When you see the correct way to go, you should tell others.....it is up to them to make the course correction, not I. 

If all you want to post about is PollyAnna stuff, then go ahead....I seek a higher plane, where agreement is nice, but not the goal. The truth of matters is the goal. This is where the deniers get uncomfortable.


----------



## masterd (Aug 23, 2009)

CrackerJax said:


> Who's worrying? I am merely INFORMING ppl of the realities of world politics. Being informed is power however.
> 
> When you see the correct way to go, you should tell others.....it is up to them to make the course correction, not I.
> 
> If all you want to post about is PollyAnna stuff, then go ahead....I seek a higher plane, where agreement is nice, but not the goal. The truth of matters is the goal. This is where the deniers get uncomfortable.


 
exactly, you cant force opinions and theres no need, if people dont even want to consider what other people have to say, let them lie in ignorance, all you can do is show people the door, they have to realise that the door is just a figment of your imagination and you already know the answers through it, but its easier to deny it then accept the world is not as loving and caring and that our leaders are just really good manipultors and they can make you believe whatever the fuck they want... "it was a terrorist attack, no it was an act of the american government" both still bring fear, they can give u 2 oppisite choices that still result in the same thing, fear..... people are just great arnt they


----------



## Woomeister (Aug 24, 2009)

Oh please.... I am far from ignorant and who is to say that you are right CJ? You DONT know everything and it would be remiss of anyone with an iota of intelligence to believe that of themselves. Everything is black and white with you isnt it, have you heard of grey??? Who are you to inform anyone, you are just a name on a screen with an opinion, like all of us, that you wish to insist everyone takes as fact. Have you ever been wrong in your life, or made a bad decision? I believe you have. You interpret information in a way that backs up whichever argument you are pursuing at the time, rather than looking at it objectively. You use wide sweeping statements like 'Socialism' and 'right winged' etc. Ism's are not clearly definable and in many ways are still generalisations to pigeonhole the majority of people with certain views. You are obviously an intelligent person and well read, but that doesnt mean that everyone you disagree with isnt just as intelligent and well read. If everyone had the same opinions then a boring world it would be, agree? For the record I dont believe that Israel will be nuking anybody soon...


----------



## CrackerJax (Aug 24, 2009)

Woo you have been one of those malcontents that was saying Iran wasn't even building nukes, so step aside.


----------



## masterd (Aug 24, 2009)

lol, you guys make me laugh, not you cracker jack( even though ive had a go at everyone in this thread(even you)( not because i stirr shit, but because everyone is so full of fear and pride)) that they cant just listen to what everyone is saying, you have to contest it, guess what guys, everyone has a valid point, and one person who shows this is cracker jack, even though i dissed him earlier he still can back me up later on in a convo in something he really believes, the only thing i can say about this thread is.... that anyone.... even you CT haters you clicked on this link, you still have the un sure feeling, just investigate for yourselves, have a fucking look around you at what goes on, even just for one second, if it doesnt help your mind, it will sure as fuck fix your spirit, dont for one second even fully believe what any one says in this thread, for god sake start using up that organ in the top of your fucking head, make ur own god dam conculsions, and when u do, dont put other people down because you came to a different answer then they did, listen take it all into consideration, and just think.... for once in ur life...... really think.... dont just use your mind, use everything around you and just think..... please.......


----------



## Woomeister (Aug 24, 2009)

CrackerJax said:


> Woo you have been one of those malcontents that was saying Iran wasn't even building nukes, so step aside.

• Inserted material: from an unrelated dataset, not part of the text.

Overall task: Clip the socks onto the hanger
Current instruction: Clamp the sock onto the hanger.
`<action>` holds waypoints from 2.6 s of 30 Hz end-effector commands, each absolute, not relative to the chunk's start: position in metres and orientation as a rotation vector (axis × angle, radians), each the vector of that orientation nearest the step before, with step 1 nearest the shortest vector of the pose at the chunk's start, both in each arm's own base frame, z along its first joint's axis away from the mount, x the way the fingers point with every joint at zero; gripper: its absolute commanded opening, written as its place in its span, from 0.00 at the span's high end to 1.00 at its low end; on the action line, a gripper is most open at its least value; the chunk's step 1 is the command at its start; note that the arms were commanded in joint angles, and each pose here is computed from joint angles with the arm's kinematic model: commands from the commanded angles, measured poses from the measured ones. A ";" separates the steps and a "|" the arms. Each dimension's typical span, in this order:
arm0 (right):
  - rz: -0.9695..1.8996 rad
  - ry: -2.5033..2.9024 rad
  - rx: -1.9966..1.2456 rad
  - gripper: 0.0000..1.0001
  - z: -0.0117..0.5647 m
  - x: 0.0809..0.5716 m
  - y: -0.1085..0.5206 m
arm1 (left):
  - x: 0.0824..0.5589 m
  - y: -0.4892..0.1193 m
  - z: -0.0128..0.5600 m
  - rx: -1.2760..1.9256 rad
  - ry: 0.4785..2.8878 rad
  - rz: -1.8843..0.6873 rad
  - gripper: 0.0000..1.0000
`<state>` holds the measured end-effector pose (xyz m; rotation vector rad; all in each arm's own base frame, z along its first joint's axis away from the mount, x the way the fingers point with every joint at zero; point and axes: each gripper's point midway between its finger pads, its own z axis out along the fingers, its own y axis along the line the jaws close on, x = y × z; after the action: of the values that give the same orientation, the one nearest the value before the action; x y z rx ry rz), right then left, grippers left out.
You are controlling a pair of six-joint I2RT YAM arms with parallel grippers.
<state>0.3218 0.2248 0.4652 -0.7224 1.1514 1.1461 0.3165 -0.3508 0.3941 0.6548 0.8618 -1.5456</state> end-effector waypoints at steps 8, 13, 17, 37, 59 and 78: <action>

 exactly why they wont be nuking anyone...


----------



## masterd (Aug 24, 2009)

Woomeister said:


> exactly why they wont be nuking anyone...


 
why would anyone build nukes when the US is overly willing to sell them to any country with a almost acceptable offer?


----------



## CrackerJax (Aug 24, 2009)

Well, you are certainly in the minority Woo...... Europe thinks they are building them. The USA & Canada think they are building them. Iran SAYS they are building them. Israel says they are building them. 

President: so do we take out Iran?
General: we can't

President: huh? why not?
General: there's still this one guy who doesn't believe they have nukes.

President: Okay, stand down.



Masterd..... the uS doesn't sell nukes to the highest bidder....


----------



## Woomeister (Aug 24, 2009)

I dont think I have said they arent trying to gain nukes, have I (genuinely cant remember, scratches head) What I have said is they arent going to just use them to blow up Israel when they will hold far more sway just by having the threat.


----------



## Woomeister (Aug 24, 2009)

I'm sure that certain people in all countries think a lot of things about Iran. US spies said in 2007 that they had found plenty of evidence to the contrary though. The NIE does not believe that Iran will have the necessary elements to produce a weapon until at least 2015, and thats if they had continued the program that was halted in 2005. As things stand at the moment it would more likely be 2020


----------



## CrackerJax (Aug 24, 2009)

Woomeister said:


> I dont think I have said they arent trying to gain nukes, have I (genuinely cant remember, scratches head) What I have said is they arent going to just use them to blow up Israel when they will hold far more sway just by having the threat.


So we shouldn't take them at their own word (Iran)? Whose should we take? Yours?


----------



## Woomeister (Aug 24, 2009)

Iranians (the extremists) say all sorts of shit to provoke fear and loathing...do you believe everything that you are told? Bush and Blair told us Iraq had WMD's, I didnt believe them, did you? Black and white...


----------



## CrackerJax (Aug 24, 2009)

They have their finger on the button..... so someone else is in charge over there? Keep backtracking....


----------



## masterd (Aug 24, 2009)

no the your right CJ they dont sell them to the highest bidder, they give them to who ever they want


----------



## CrackerJax (Aug 24, 2009)

You mean like North Korea, Iran, China and Pakistan?


----------



## MisterMicro (Aug 24, 2009)

Im actually right in the middle of watching it for probably the 5th time, It definatly opened up my mind to think for myself and question authority.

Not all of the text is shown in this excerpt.